Germania, ex SS nazista di cent’anni accusato di 3.518 omicidi

Personaggi e Storie

di Ilaria Ester Ramazzotti
Avrebbe prestato servizio dal 1942 al 1945 come guardia delle SS nel lager di Sachsenhausen (nella foto) e sarebbe stato complice di 3.518 uccisioni. Il suo nome non è stato reso pubblico dal tribunale, in linea con le leggi tedesche sulla privacy, ma si tratta di un centenario oggi accusato in Germania di complicità in quei 3.518 omicidi.

Il fatto è stato riportato questo mese dal Times of Israel, dopo essere salita alle cronache anche per via dell’età dell’imputato, che è comunque stato ritenuto idoneo a sostenere un processo. Lo ha reso noto Cyrill Klement, alla guida delle indagini per l’ufficio dei procuratori di Neuruppin. Il caso è stato affiato all’ufficio della città del Brandeburgo nel 2019 dai procuratori federali speciali di Ludwigsburg, incaricati di indagare su crimini di guerra del periodo nazista.

La notizia è uscita dopo che la scorsa settimana i pubblici ministeri della città di Itzehoe, nel Nord della Germania, hanno accusato di omicidio una donna di 95 anni che durante la guerra lavorava come segretaria del comandante delle SS del lager di Stutthof.

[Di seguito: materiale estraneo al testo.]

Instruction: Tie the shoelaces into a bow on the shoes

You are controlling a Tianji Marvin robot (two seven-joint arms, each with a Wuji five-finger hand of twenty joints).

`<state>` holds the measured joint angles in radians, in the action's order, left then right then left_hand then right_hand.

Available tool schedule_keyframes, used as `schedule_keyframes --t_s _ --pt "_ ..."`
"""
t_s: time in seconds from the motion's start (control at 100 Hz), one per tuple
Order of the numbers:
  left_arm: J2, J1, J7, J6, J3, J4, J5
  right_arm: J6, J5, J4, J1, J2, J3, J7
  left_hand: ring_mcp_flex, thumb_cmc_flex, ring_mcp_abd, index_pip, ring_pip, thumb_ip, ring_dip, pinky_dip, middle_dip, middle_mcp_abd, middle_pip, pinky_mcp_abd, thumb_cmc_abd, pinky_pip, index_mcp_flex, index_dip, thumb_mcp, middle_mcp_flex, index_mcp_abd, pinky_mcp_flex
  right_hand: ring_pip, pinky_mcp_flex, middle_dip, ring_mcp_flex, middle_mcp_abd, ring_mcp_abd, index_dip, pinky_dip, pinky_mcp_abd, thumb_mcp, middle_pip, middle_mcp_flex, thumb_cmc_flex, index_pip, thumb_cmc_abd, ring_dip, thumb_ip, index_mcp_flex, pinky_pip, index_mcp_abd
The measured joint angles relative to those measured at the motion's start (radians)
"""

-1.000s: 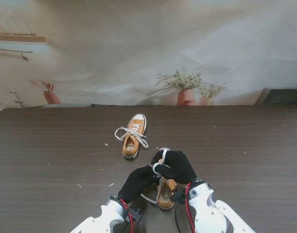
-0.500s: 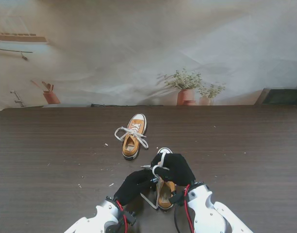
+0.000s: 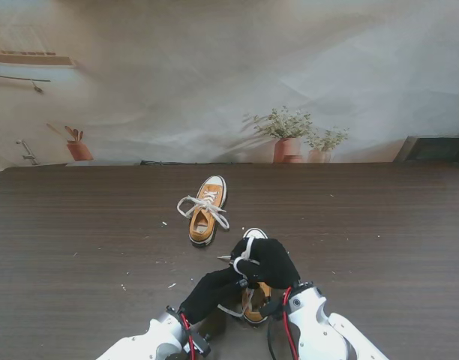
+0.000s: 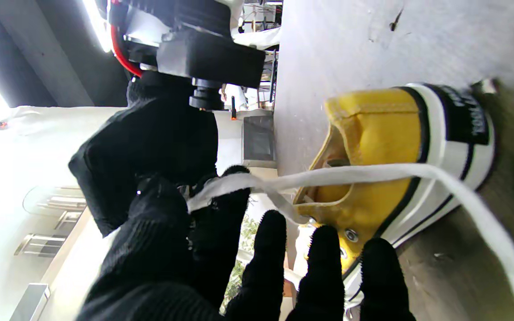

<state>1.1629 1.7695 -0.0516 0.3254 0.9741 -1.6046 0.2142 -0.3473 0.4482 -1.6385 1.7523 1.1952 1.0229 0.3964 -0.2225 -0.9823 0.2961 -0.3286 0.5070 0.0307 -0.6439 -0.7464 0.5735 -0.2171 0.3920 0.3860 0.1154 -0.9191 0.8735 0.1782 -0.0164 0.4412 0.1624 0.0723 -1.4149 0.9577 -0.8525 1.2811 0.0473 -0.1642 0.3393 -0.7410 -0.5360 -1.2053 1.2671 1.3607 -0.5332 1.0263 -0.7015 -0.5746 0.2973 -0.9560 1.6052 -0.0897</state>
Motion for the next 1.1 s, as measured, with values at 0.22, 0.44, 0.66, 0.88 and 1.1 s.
schedule_keyframes --t_s 0.22,0.44,0.66,0.88,1.1 --pt "-0.012 0.038 -0.007 -0.001 0.032 -0.019 -0.059 -0.007 0.000 -0.002 0.008 0.001 0.001 0.009 0.028 0.000 -0.011 0.181 -0.015 0.000 0.000 -0.011 0.000 0.001 -0.043 -0.001 -0.028 0.036 -0.273 -0.045 0.000 -0.090 -0.049 0.015 0.000 0.000 0.000 0.000 0.000 0.000 -0.001 0.000 0.000 0.000 0.000 0.000 0.000 0.000 0.000 0.000 0.000 0.000 0.000 0.000" --pt "-0.019 0.079 -0.001 0.003 0.052 -0.029 -0.070 -0.009 -0.007 -0.004 0.014 0.006 0.002 0.027 0.028 0.025 -0.020 0.222 -0.015 0.000 -0.001 -0.024 0.000 0.008 -0.047 -0.027 -0.028 0.050 -0.397 -0.047 0.019 -0.114 -0.111 0.017 0.000 0.000 0.000 0.000 0.000 0.000 -0.001 0.000 0.000 0.000 0.000 0.000 0.000 0.000 0.000 0.000 0.000 0.000 0.000 0.000" --pt "-0.010 0.095 0.050 0.020 0.052 -0.024 -0.025 -0.010 -0.008 -0.004 0.016 0.008 0.002 0.032 0.028 0.068 -0.021 0.234 -0.015 0.000 -0.013 -0.047 0.000 0.011 -0.047 -0.027 -0.024 0.050 -0.456 -0.057 0.020 -0.121 -0.160 0.017 0.000 0.000 0.000 0.000 0.000 0.000 -0.002 0.000 0.000 0.000 0.000 0.000 0.000 0.000 0.000 0.000 0.000 0.000 0.000 0.000" --pt "-0.002 0.066 0.053 0.019 0.024 -0.004 0.016 -0.016 -0.008 -0.006 0.024 0.008 0.002 0.030 0.060 0.110 -0.029 0.279 -0.004 0.000 -0.025 -0.058 0.000 0.013 -0.047 -0.027 -0.024 0.052 -0.561 -0.072 0.019 -0.168 -0.161 0.019 0.000 0.000 0.000 0.000 0.000 0.000 -0.002 0.000 0.000 0.000 0.000 0.000 0.000 0.000 0.000 0.000 0.000 0.000 0.000 0.000" --pt "0.011 0.043 0.071 0.020 0.007 -0.001 0.040 -0.027 0.002 -0.018 0.038 0.007 0.011 0.031 0.063 0.140 -0.030 0.307 -0.003 0.000 -0.027 -0.060 0.000 0.015 -0.047 -0.039 -0.024 0.063 -0.593 -0.085 0.021 -0.186 -0.161 0.020 0.000 0.000 0.000 0.000 0.000 0.000 -0.011 0.000 0.000 0.000 0.000 0.000 0.000 0.000 0.000 0.000 0.000 0.000 0.000 0.000"
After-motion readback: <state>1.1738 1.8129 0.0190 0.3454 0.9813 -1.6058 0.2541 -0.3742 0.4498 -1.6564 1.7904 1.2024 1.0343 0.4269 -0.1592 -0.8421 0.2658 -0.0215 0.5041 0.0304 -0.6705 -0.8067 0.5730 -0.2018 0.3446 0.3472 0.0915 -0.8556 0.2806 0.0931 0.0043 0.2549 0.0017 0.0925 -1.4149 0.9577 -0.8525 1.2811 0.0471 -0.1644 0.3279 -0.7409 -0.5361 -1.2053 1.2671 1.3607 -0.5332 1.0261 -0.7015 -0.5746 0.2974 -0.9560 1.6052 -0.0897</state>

Entrambi i casi giudiziari si basano su recenti disposizioni legali tedesche secondo le quali chiunque abbia collaborato con i militari nazisti può essere legalmente perseguito per complicità negli omicidi perpetrati. In precedenza, i tribunali tedeschi richiedevano ai pubblici ministeri di sostenere le loro accuse portando le prove della complicità in ogni specifico omicidio. Un compito quasi impossibile dato che i prigionieri nei campi nazisti non conoscevano i nomi dei loro carnefici, oltre alla scarsità di testimoni e al trascorrere del tempo.

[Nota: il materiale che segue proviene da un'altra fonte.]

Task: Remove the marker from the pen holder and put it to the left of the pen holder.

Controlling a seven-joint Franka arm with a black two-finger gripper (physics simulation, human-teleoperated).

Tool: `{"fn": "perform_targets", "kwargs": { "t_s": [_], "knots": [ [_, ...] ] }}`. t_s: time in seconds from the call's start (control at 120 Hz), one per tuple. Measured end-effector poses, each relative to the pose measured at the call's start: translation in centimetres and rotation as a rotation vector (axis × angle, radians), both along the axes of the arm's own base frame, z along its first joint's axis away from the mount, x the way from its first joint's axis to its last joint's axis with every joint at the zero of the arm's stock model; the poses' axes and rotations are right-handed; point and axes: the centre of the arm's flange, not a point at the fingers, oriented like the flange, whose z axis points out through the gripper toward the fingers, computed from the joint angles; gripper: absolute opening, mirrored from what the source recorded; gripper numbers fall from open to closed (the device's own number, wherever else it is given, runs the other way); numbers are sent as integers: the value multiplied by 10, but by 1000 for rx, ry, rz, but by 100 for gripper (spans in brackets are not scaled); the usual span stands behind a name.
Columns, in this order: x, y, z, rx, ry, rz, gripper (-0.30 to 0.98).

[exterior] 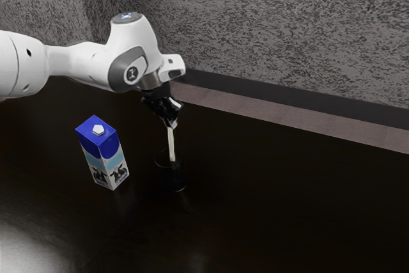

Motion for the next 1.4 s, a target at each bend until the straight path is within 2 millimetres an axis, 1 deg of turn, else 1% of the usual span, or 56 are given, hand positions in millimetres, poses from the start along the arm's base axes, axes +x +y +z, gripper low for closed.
{"fn": "perform_targets", "kwargs": {
  "t_s": [0.092,0.142,0.225,0.267,0.3,0.333,0.35,0.417,0.458,0.517,0.617,0.667,0.808,0.883,0.992,1.1,1.283,1.367,1.4],
  "knots": [
    [-9,8,44,8,-40,2,-9],
    [-12,14,63,11,-54,6,-9],
    [-13,28,87,16,-72,22,-10],
    [-10,42,96,20,-82,42,-10],
    [-5,57,99,24,-85,65,-10],
    [4,76,95,27,-79,91,-10],
    [9,85,90,29,-72,105,-10],
    [27,129,57,12,-20,175,-10],
    [33,154,38,-16,12,222,-10],
    [35,183,24,-72,40,285,-10],
    [37,215,12,-161,69,357,-10],
    [36,230,-1,-215,93,396,-10],
    [26,266,-37,-406,160,507,-10],
    [23,276,-52,-496,185,545,-10],
    [27,276,-69,-572,212,555,-10],
    [24,283,-78,-608,226,568,-9],
    [22,285,-79,-638,227,555,30],
    [22,285,-76,-641,222,545,42],
    [21,286,-70,-635,215,540,46]
  ]
}}
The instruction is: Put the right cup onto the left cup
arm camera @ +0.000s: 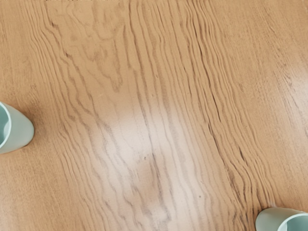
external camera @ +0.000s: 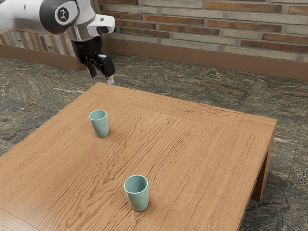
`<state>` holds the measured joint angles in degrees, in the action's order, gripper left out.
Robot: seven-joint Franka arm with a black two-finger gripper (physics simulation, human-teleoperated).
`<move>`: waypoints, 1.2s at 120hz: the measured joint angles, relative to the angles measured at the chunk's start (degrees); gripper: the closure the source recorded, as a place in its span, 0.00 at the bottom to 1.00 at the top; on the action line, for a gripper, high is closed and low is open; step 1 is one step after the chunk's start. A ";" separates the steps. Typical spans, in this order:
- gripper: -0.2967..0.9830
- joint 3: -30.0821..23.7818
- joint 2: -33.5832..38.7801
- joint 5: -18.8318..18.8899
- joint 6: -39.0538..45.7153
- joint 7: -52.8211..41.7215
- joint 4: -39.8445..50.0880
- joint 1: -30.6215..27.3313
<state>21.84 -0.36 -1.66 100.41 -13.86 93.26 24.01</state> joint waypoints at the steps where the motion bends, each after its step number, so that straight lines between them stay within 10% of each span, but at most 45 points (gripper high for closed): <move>1: 0.24 -0.01 0.02 -0.01 0.10 -0.01 0.12 0.19; 109: 0.25 -17.64 4.90 -1.79 17.06 29.37 30.58 12.08; 144: 0.25 -18.60 4.68 -2.46 20.93 37.75 34.56 5.09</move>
<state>3.24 4.33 -4.12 121.34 23.89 127.82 29.10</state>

Efraim Zuroff, a capo dei “cacciatori di nazisti” al Simon Wiesenthal Center, ha dichiarato che i due nuovi casi giudiziari devono servire da “promemoria contro i pericoli dell’antisemitismo, del razzismo e della xenofobia” e che “l’età avanzata degli imputati non è una scusa per ignorarli e consentire loro di vivere nella pace e nella tranquillità che hanno negato alle loro vittime”.